What are the lines of the listing below, word for word, from the first down to the one that contains "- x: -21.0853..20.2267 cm"?
*** Opening of STORED DATA ***
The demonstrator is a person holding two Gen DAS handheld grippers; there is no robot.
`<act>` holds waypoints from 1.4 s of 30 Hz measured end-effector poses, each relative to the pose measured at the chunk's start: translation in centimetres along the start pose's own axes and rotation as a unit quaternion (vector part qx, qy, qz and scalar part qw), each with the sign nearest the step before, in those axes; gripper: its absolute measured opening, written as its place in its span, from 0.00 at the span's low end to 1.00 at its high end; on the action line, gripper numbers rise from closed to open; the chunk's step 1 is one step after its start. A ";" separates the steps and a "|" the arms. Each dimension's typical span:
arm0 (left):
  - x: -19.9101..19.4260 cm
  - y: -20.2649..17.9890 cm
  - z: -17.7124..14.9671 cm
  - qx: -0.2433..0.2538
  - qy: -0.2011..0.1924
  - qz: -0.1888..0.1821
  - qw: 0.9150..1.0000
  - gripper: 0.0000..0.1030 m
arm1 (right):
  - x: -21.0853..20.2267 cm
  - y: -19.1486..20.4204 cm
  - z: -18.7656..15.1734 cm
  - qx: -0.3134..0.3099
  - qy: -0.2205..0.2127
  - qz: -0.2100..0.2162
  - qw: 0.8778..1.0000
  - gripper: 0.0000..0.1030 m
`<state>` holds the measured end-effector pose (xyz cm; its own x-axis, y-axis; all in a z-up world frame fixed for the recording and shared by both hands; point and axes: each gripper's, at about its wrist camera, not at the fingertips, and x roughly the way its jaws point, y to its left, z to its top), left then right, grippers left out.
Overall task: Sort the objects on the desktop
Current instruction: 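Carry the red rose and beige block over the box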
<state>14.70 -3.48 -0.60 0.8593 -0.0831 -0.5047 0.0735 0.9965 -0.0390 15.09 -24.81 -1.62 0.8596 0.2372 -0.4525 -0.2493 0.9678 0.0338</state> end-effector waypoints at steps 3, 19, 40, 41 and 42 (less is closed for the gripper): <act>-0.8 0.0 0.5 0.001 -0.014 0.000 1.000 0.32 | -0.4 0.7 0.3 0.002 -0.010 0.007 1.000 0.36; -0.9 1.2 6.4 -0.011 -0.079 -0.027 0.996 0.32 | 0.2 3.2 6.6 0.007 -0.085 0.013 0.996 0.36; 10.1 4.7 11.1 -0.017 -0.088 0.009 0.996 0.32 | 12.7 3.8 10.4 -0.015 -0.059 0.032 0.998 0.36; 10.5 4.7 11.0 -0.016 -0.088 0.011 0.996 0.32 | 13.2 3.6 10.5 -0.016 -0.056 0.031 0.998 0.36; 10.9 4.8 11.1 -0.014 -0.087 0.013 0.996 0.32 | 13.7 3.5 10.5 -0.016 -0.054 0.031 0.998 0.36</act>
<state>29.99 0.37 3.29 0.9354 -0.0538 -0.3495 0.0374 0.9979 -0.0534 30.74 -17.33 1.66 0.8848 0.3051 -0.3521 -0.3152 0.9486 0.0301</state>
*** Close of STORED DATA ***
= ANSWER FOR THE TASK =
The demonstrator is a person holding two Gen DAS handheld grippers; there is no robot.
`<act>` holds waypoints from 1.4 s of 30 Hz measured end-effector poses, each relative to the pose measured at the chunk's start: translation in centimetres along the start pose's own axes and rotation as a unit quaternion (vector part qx, qy, qz and scalar part qw), each with the sign nearest the step before, in those axes; gripper: its absolute measured opening, written as its place in its span, from 0.00 at the span's low end to 1.00 at its high end; on the action line, gripper numbers rise from closed to open; the chunk's step 1 is one step after its start. A ";" separates the steps and a "|" the arms. Each dimension's typical span:
arm0 (left):
  - x: -19.9101..19.4260 cm
  - y: -20.2649..17.9890 cm
  - z: -17.7124..14.9671 cm
  - qx: -0.2433..0.2538
  - qy: -0.2011..0.1924
  - qz: -0.1888..0.1821
  - qw: 0.9150..1.0000
  - gripper: 0.0000..0.1030 m
arm1 (right):
  - x: -21.0853..20.2267 cm

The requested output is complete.